Anesthesiologists then make sure they use the correct medical codes, which is paramount in anesthesia billing. Anesthesia billing uses specific Current Procedural Terminology (CPT) and American Society of Anesthesiologists (ASA) codes to accurately represent the type of anesthesia provided and the patient’s physical status.
For billing purposes, the anesthesiologist carefully documents the patient’s condition, anesthesia technique, and total anesthesia time during the procedure. The provider selects the appropriate CPT or ASA code for the procedure, using any necessary modifiers based on the patient’s situation.
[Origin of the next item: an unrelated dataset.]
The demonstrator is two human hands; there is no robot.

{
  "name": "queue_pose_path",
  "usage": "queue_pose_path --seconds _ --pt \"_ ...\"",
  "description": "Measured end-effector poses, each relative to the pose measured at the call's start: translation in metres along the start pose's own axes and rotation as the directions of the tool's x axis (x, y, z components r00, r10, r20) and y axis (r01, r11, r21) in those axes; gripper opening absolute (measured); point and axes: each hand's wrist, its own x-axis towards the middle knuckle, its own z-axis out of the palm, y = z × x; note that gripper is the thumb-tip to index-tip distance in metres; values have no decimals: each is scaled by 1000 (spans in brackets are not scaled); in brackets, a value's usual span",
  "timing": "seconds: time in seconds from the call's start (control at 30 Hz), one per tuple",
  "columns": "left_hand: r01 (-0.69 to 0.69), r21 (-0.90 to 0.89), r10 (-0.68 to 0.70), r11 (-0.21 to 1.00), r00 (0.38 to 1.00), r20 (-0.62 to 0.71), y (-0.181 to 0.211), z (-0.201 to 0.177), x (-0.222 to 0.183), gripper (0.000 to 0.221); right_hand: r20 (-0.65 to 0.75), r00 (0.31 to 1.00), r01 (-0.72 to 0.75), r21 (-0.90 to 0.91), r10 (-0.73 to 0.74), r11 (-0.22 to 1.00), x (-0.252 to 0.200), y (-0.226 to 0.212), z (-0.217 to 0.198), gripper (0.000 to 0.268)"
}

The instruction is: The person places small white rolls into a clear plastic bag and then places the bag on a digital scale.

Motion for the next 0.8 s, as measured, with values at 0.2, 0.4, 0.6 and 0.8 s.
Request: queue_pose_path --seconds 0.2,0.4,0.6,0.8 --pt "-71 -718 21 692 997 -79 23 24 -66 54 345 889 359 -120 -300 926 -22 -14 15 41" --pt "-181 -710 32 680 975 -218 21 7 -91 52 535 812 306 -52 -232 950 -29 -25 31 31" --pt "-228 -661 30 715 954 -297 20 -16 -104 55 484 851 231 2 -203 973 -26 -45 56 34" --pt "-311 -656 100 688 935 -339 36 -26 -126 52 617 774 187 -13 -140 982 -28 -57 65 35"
After calculating the anesthesia charge by adding the base units for the procedure to the calculated time units and any applicable modifier units, the anesthesiologist submits a claim form with patient details and codes to the insurance company. As a final step, anesthesiologists compare the calculated amount to the billed amount.
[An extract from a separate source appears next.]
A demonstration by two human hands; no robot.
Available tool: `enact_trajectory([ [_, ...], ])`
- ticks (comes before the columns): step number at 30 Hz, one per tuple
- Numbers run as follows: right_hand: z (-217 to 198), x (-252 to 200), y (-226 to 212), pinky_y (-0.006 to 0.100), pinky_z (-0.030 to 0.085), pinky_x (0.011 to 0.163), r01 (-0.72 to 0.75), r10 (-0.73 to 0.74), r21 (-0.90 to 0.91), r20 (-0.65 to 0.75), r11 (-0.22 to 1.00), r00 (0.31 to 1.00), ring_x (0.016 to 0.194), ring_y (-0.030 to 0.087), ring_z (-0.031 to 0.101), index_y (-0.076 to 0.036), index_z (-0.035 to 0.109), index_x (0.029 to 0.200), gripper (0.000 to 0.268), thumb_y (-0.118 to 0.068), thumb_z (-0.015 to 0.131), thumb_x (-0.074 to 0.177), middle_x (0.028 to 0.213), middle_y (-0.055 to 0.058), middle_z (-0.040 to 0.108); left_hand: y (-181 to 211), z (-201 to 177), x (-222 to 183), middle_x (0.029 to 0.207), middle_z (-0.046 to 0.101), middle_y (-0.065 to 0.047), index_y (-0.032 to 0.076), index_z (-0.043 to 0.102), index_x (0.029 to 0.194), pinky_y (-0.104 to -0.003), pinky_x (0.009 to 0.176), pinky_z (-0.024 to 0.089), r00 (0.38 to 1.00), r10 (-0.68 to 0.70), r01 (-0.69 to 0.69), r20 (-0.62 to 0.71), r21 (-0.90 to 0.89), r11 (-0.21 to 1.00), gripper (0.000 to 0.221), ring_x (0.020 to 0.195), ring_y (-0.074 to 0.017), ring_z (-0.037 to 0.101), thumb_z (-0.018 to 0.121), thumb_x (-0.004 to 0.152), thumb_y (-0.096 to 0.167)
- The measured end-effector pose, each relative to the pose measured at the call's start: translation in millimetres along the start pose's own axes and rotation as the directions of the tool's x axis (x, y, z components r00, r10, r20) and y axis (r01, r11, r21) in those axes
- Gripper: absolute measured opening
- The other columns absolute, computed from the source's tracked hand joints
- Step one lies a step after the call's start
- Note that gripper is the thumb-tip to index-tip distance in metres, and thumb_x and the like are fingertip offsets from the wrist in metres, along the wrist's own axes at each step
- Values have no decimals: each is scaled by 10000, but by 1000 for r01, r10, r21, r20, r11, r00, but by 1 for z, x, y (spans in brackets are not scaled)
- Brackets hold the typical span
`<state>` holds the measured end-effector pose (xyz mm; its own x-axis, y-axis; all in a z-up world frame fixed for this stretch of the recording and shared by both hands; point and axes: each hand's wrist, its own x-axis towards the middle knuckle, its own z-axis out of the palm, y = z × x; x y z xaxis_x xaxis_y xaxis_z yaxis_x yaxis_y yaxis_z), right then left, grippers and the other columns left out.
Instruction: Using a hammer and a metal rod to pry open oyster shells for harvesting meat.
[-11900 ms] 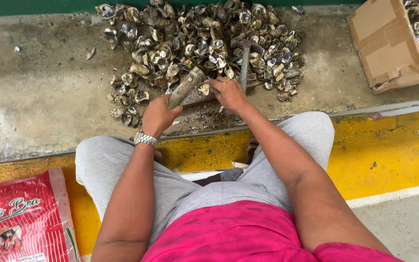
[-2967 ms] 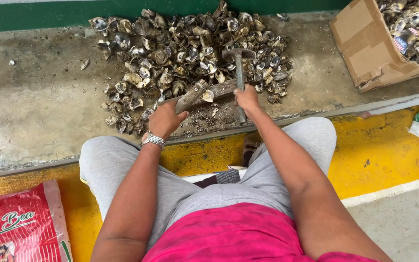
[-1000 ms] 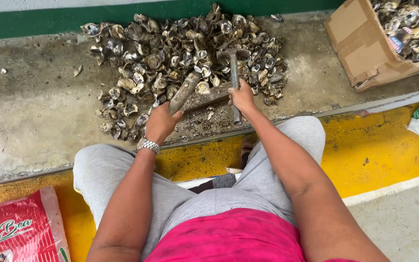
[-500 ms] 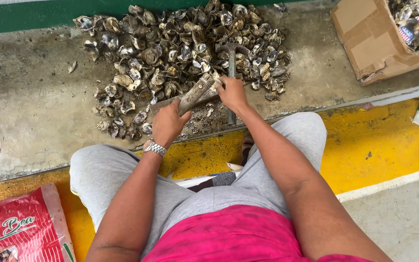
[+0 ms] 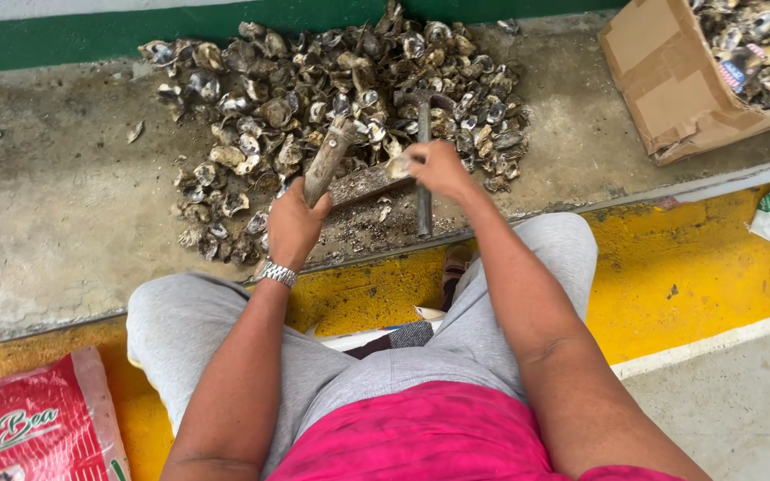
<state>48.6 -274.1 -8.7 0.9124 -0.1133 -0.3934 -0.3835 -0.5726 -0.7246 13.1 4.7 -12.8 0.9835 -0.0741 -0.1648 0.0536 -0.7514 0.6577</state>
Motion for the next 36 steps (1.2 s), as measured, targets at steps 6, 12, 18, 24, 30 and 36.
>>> enact_trajectory([
  [6,-117,-3,12,269,585,528,638,30,571,-756,517,653,643,118,652,-124,577,1307,299,-46,556,1019,873,85,708,-5,9,1,672,710,-97,56,666,1106,-345,508,540,999,-33,32,28,59,998,345,527,-157,657,691,953,364],
  [12,-89,-3,19,206,511,471,394,146,614,-644,684,751,605,84,603,-92,694,1198,217,-101,536,1049,839,52,684,-4,18,5,714,714,-77,63,675,1066,-330,526,544,999,-4,0,34,119,993,344,544,-129,644,697,950,386],
  [18,-30,11,20,177,528,514,468,-255,280,-557,838,790,675,51,644,-92,728,1124,202,-37,579,998,905,22,727,-7,26,8,749,722,-68,97,685,1086,-314,548,545,999,-16,11,41,125,992,340,572,-108,653,706,929,398],
  [24,5,19,20,238,530,562,440,-298,276,-432,854,851,670,61,611,-61,732,1165,193,-39,568,1064,856,60,691,5,15,0,770,730,-89,116,667,1220,-338,523,558,995,-59,45,85,150,988,412,576,-134,667,697,927,403],
  [30,40,6,-46,333,503,542,400,-377,-5,-343,916,860,628,162,613,-83,693,1197,308,14,559,936,1176,21,736,1,32,2,769,727,-113,94,667,1203,-356,536,559,994,-26,14,109,112,994,448,625,-178,696,717,904,423],
  [36,94,56,-111,419,574,799,641,-666,-185,-242,745,705,906,243,717,-78,713,1141,180,-56,630,983,1141,98,733,11,27,0,763,728,-123,57,661,1118,-393,609,584,981,-76,53,180,130,990,450,679,-205,716,722,907,450],
])
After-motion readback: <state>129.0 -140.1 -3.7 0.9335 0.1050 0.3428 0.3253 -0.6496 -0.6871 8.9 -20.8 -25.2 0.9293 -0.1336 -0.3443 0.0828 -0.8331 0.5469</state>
How do hospitals bill for anesthesia services?
Hospitals bill for anesthesia services the same way as individual anesthesiologists. They add base units and time units and then multiply by a conversion factor, which is determined by the payer.
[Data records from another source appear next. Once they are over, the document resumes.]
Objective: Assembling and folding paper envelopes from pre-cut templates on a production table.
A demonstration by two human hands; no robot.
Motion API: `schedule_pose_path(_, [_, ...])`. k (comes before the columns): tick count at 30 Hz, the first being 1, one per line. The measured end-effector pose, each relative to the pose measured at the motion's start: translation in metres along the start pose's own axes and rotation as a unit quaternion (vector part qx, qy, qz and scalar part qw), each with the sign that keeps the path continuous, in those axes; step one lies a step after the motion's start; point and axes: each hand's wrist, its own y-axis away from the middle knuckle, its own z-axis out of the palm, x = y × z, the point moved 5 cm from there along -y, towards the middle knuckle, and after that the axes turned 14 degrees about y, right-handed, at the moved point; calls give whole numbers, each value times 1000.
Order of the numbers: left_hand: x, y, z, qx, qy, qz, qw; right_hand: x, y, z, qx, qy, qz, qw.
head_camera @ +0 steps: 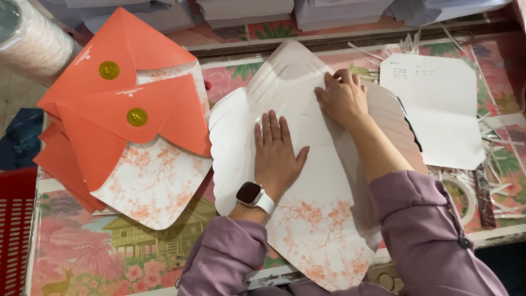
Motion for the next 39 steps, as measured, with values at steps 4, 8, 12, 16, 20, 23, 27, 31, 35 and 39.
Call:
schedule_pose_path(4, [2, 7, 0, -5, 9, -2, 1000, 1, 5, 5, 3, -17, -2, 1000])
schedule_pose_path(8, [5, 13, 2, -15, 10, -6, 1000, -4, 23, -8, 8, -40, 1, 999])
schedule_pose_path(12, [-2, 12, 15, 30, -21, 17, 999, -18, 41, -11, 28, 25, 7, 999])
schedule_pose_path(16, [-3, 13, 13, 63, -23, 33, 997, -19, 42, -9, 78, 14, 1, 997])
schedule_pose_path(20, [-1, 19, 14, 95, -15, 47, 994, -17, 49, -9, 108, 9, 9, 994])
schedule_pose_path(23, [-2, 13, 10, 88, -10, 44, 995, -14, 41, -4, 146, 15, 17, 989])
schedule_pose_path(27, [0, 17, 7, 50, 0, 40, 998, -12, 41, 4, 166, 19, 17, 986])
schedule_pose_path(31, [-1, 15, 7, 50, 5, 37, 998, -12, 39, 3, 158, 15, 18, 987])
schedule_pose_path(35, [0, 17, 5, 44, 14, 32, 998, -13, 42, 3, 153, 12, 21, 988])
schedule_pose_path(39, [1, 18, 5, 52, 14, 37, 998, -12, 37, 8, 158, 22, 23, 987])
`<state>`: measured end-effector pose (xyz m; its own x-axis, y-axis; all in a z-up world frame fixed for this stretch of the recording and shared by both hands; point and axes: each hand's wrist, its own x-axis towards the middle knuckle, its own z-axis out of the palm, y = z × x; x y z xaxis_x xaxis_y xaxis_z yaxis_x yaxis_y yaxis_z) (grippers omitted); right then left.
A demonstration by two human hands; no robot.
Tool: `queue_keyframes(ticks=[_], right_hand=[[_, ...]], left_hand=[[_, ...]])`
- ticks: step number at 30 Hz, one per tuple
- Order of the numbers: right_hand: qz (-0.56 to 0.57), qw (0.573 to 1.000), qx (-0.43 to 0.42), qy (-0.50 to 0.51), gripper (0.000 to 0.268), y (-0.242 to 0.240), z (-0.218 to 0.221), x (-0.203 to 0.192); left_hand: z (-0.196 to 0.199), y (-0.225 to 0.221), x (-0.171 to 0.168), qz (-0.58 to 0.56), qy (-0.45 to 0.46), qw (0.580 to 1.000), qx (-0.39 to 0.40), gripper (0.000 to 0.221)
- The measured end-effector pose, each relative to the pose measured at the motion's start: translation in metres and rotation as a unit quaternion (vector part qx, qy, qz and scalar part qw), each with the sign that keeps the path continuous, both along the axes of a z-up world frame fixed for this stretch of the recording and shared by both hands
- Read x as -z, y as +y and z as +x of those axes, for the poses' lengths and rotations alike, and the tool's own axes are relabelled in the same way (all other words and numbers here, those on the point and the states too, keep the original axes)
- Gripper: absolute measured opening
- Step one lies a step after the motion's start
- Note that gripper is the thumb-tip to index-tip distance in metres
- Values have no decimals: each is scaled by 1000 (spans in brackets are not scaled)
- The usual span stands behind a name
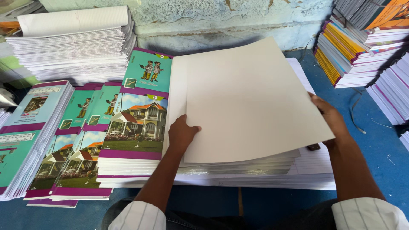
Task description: The person repeatedly folds a cover sheet over a stack of printed pages and presses the spine with a wooden block to crease the fold. The person handles multiple book units one at a time, aligning the cover and smoothing the spine before moving to the next unit.
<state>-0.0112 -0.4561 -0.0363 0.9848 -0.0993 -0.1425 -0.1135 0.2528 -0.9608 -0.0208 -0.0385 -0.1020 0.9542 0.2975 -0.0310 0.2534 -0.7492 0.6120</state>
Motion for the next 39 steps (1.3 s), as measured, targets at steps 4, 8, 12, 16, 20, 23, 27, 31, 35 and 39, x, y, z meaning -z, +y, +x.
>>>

Here are the steps that hospitals follow for anesthesia billing:
- They assign base units based on the correct anesthesia procedure code, which is linked to a specific number of base units.
- They calculate time units by dividing the total time by 15 minutes.
- They add the base units to the time units.
- They add modifier units.
- They multiply the total units by the conversion factor.
- They compare the calculated amount to the billed amount.
Additional basics of anesthesia billing
Over and above all the procedures delineated above, the absolute first step in anesthesia billing is pre-authorization. Before performing an anesthesia procedure, it’s crucial for anesthesiologists to obtain pre-authorization from the patient’s insurance company to ensure coverage.
Documentation can’t be overlooked. For accurate billing, anesthesiologists must thoroughly document the anesthesia provided, including start and end times, medications administered, and any complications.
Several factors can affect anesthesia billing.
- One is the complexity of the procedure, which is reflected in the number of base units. More complex procedures have higher base units.
- The patient’s physical condition is another consideration. Billers use modifiers to describe the patient’s physical condition, such as age, systemic disease, or unusual position.
- Insurance companies may have contractual agreements that specify payment rates.
Anesthesia billing can be a tangle because you need to accurately capture all aspects of the procedure, including the patient’s physical status, the type of anesthesia, and the duration of care. Adding to the complexity is the fact that coding is difficult, billing is time-based, and regulations are always changing.
Here are some of the pitfalls of anesthesia billing:
- Coding errors are common. It’s easy to confuse billing codes for different types of anesthesia, but that leads to claim denials and delays.
- Inaccurate documentation can result in billing errors, claim denials, and legal issues.
- Inaccurate patient details, such as a misspelled name or incorrect date of birth, can trigger claim denials or delays.
- If you forget to include physical status modifiers that indicate the patient’s health status, your incorrect billing will wind up in the dead end of a claim denial or delay.
- You must include the correct number of base units that indicate the complexity of the procedure.
- You must record the accurate number of time units indicating the total time spent on the procedure, with each unit representing 15 minutes.
- You must include the conversion factor mandated by the payer, which reflects
the cost assigned to each unit of the anesthesia service. The conversion factor varies for different geographic locations.